START Provided material

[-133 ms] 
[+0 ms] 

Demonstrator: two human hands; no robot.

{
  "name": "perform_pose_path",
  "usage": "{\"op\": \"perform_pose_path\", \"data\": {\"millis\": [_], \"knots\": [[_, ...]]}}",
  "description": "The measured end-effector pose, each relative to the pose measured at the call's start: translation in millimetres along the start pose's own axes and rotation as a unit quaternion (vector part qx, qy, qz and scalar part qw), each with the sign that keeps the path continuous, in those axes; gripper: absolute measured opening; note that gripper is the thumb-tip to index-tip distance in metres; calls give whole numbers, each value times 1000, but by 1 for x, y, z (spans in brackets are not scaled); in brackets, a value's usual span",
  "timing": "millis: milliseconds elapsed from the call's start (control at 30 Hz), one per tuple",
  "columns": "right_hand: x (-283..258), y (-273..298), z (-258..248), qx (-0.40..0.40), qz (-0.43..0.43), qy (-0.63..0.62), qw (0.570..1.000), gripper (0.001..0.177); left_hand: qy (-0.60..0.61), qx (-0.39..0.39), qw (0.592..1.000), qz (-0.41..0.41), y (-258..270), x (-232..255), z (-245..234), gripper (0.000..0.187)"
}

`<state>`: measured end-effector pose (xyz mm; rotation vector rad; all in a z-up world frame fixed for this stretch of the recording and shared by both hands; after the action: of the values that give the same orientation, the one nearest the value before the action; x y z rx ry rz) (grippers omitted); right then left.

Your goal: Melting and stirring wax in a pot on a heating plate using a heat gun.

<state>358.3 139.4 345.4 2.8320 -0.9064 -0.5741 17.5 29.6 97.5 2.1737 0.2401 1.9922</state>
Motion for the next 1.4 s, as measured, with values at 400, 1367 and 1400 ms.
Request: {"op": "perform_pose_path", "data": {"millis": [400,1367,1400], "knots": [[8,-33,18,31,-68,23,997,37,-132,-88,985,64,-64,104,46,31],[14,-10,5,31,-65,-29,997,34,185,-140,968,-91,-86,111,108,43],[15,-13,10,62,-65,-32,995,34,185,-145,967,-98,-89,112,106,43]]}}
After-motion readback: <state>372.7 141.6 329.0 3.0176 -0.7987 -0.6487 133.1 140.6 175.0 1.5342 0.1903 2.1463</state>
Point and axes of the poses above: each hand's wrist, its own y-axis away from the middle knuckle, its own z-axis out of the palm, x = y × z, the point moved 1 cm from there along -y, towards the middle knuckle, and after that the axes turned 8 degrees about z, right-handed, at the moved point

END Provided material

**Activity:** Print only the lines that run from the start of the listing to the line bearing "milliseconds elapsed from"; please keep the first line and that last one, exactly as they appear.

**Exercise solution:**
[-133 ms] 
[+0 ms] 

Demonstrator: two human hands; no robot.

{
  "name": "perform_pose_path",
  "usage": "{\"op\": \"perform_pose_path\", \"data\": {\"millis\": [_], \"knots\": [[_, ...]]}}",
  "description": "The measured end-effector pose, each relative to the pose measured at the call's start: translation in millimetres along the start pose's own axes and rotation as a unit quaternion (vector part qx, qy, qz and scalar part qw), each with the sign that keeps the path continuous, in those axes; gripper: absolute measured opening; note that gripper is the thumb-tip to index-tip distance in metres; calls give whole numbers, each value times 1000, but by 1 for x, y, z (spans in brackets are not scaled); in brackets, a value's usual span",
  "timing": "millis: milliseconds elapsed from the call's start (control at 30 Hz), one per tuple",

What was asked now has a complete answer.